UNITED STATES
SECURITIES AND EXCHANGE COMMISSION
Washington, D.C. 20549  

FORM 8-K 

CURRENT REPORT
Pursuant to Section 13 or 15(d) of the
Securities Exchange Act of 1934
Date of Report (Date of earliest event reported): January 13, 2015 

THE AES CORPORATION
(Exact name of Registrant as specified in its charter)  

 
 
 
 
 
 
Delaware
 
001-12291
 
54-1163725
(State or other jurisdiction
of incorporation)
 
Commission
File Number
 
(IRS Employer
Identification No.)
 
 
4300 Wilson Boulevard, Suite 1100
Arlington, Virginia
 
22203
(Address of principal executive offices)
 
(Zip code)
(703) 522-1315
(Registrant’s telephone number, including area code)
Not Applicable
(Former name or former address, if changed since last report)

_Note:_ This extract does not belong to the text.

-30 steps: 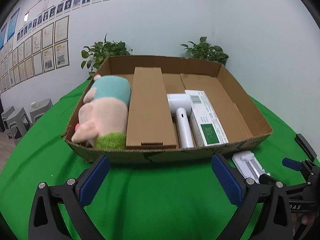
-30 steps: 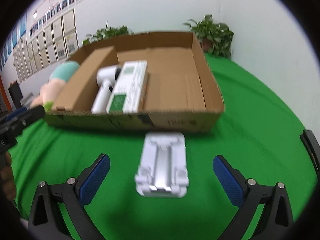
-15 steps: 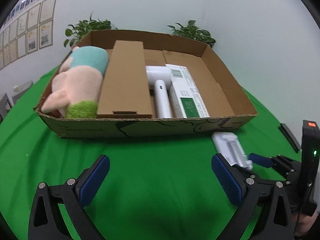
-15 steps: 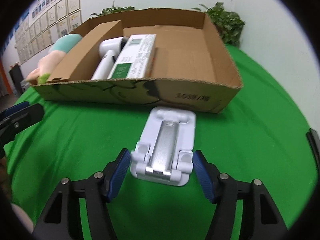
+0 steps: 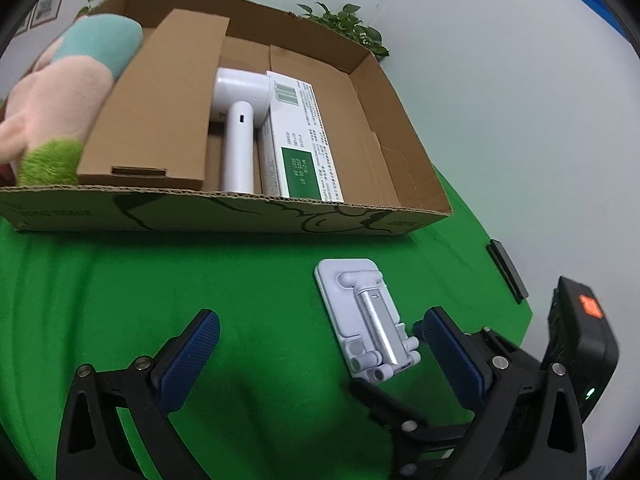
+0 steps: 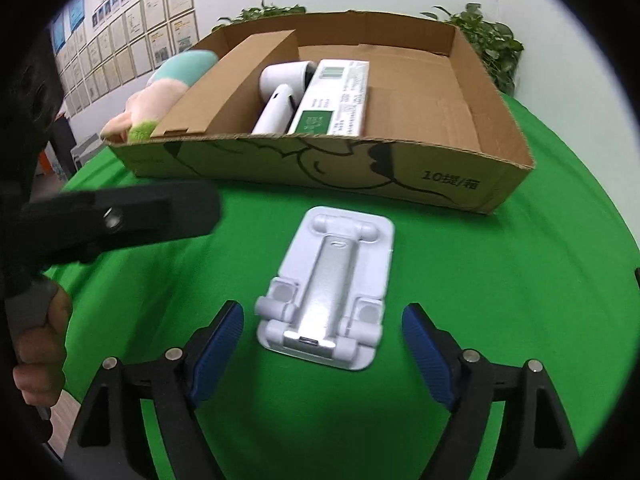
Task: Organize objects
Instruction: 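Move the right gripper to the white phone stand and close on it, then lift the phone stand with the right gripper and carry it over the tray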
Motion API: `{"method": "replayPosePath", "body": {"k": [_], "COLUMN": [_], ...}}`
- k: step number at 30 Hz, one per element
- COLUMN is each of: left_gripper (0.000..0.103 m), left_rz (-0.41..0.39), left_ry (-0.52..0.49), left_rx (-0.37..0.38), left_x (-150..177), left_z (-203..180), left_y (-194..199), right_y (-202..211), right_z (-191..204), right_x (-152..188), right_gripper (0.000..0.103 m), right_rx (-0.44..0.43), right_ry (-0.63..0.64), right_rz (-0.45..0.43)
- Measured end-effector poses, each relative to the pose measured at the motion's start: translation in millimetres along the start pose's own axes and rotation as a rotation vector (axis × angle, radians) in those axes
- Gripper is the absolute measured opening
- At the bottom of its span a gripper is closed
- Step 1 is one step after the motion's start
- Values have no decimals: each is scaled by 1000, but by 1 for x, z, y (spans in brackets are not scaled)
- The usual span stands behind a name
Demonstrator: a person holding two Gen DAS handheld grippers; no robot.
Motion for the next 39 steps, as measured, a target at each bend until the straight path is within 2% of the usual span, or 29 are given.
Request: {"method": "replayPosePath", "body": {"k": [3, 6, 13, 19, 24, 30, 39], "left_gripper": [100, 98, 89, 68, 47, 45, 38], "left_rz": [18, 27, 75, 129, 159, 154, 95], "left_ry": [23, 39, 42, 39, 22, 29, -64], "left_rx": [6, 22, 67, 104, 93, 73, 82], "left_x": [0, 2, 10, 17, 21, 22, -3], "left_z": [4, 7, -1, -12, -16, -17, -46], "left_y": [-5, -9, -24, -38, -45, -40, -10], "right_y": [-7, -5, 3, 13, 20, 22, 40], "right_z": [2, 1, 2, -2, 4, 10, 13], "right_x": [4, 7, 13, 17, 21, 20, -6], "right_gripper": [80, 68, 68, 68, 68, 67, 67], "right_rx": [9, 44, -1, -135, -217, -222, -165], "right_ry": [-17, -8, -46, -156, -185, -189, -163], "right_rz": [32, 23, 18, 39, 48, 44, -70]}}
Point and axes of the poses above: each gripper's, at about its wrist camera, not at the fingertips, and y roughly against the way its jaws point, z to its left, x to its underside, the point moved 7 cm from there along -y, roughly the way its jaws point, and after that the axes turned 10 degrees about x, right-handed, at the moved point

Check the appropriate box below if the Form 8-K filing is intended to simultaneously satisfy the filing obligation of the registrant under any of the following provisions (see General Instruction A.2. below):
 
¨
Written communications pursuant to Rule 425 under the Securities Act (17 CFR 230.425)
 
¨
Soliciting material pursuant to Rule 14a-12 under the Exchange Act (17 CFR 240.14a-12)
 
¨
Pre-commencement communications pursuant to Rule 14d-2(b) under the Exchange Act (17 CFR 240.14d-2(b))
 
¨
Pre-commencement communications pursuant to Rule 13e-4(c) under the Exchange Act (17 CFR 240.13e-4(c))
 





Item 5.02
 
Departure of Directors or Certain Officers; Election of Directors; Appointment of Certain Officers; Compensatory Arrangements of Certain Officers.
 
On January 13, 2015, Mr. Zhang Guobao, age 70, resigned from The AES Corporation (“AES” or the “Company”) Board of Directors. The resignation will be effective on February 19, 2015. The Company expresses its appreciation to Mr. Guobao for his service on the Board.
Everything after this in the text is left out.